SAF and Brotherhood deepen Sudan’s crisis

Analysts say Sudan’s worsening security vacuum is not accidental but the product of long-standing politicisation inside the state, accusing SAF and the Muslim Brotherhood of jointly exploiting war and institutional collapse to preserve power and block meaningful reform.

Experts argue that the Brotherhood’s renewed manoeuvring in Sudan is inseparable from SAF’s decades-long tolerance, and in some cases protection, of ideological networks within the military and security apparatus. Rather than acting as a neutral national force, SAF is accused of allowing partisan loyalties to override professionalism, deepening fragmentation and prolonging the conflict.

Political analysts cited by media say the tightening international pressure on the Brotherhood has pushed the group to operate more covertly, embedding itself in war economies, humanitarian fronts and local patronage networks. These efforts, they add, have been facilitated by SAF’s failure, or refusal, to dismantle Islamist influence inside state institutions.

According to political analyst Ihab Madbouh, the Brotherhood has historically thrived on instability, using conflict as a tool to regroup and reassert leverage. He argues that in Sudan, SAF’s alliance of convenience with Islamist factions has transformed the military from a national institution into a battlefield for ideological control, undermining any genuine peace process.

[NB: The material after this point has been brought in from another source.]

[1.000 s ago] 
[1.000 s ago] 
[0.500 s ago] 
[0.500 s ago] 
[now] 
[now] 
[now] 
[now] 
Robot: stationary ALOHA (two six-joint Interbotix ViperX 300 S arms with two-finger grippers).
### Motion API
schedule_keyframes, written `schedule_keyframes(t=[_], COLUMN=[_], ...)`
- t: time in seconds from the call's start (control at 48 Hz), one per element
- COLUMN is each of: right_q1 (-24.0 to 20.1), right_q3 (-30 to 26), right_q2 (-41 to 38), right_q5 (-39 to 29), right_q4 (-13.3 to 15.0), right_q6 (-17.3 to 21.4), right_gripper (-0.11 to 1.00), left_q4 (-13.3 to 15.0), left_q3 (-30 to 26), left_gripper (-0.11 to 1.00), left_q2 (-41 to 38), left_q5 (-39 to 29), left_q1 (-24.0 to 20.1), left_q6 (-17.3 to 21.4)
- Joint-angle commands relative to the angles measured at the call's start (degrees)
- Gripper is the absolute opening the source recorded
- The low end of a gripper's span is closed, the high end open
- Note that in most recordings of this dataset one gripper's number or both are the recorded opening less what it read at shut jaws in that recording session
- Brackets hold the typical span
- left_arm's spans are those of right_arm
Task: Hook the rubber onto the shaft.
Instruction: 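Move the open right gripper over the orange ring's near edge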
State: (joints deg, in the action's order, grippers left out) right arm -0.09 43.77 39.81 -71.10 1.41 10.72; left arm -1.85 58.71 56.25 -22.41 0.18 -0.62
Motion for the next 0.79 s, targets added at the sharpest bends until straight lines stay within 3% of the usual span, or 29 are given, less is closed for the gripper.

Madbouh says the continuation of war serves both sides: for SAF, it deflects accountability for past coups, abuses and institutional decay; for the Brotherhood, it delays justice and transitional accountability that would expose its role in repression, corruption and the militarisation of politics.

Observers note that since the fall of Islamist rule in Egypt in 2013, the Brotherhood has sought refuge in fragile states. In Sudan, analysts say this strategy has been particularly destructive, as Islamist networks entrenched within SAF have helped shield the group from political extinction while pushing the country further toward state failure.

African affairs specialist Mubarak Ishaq Abdullah warns that Sudan has become a cautionary example of how politicised armies accelerate collapse. He argues that SAF’s inability to sever ties with Islamist cadres has hollowed out the military, weakened command cohesion and fuelled cycles of violence that civilians continue to pay for.

Abdullah adds that while the Brotherhood may view Sudan’s chaos as an opportunity, its presence further poisons the political environment, entrenching mistrust and making any future settlement more fragile. He notes that the group’s reliance on shadow networks, front organisations and tactical alliances mirrors past patterns that ended in authoritarianism and conflict.

Analysts conclude that as long as SAF remains entangled with Islamist interests, Sudan’s security vacuum will persist. Without dismantling the Brotherhood’s influence and restoring a non-ideological, accountable military, they warn, the war will continue to serve narrow power blocs rather than the Sudanese people.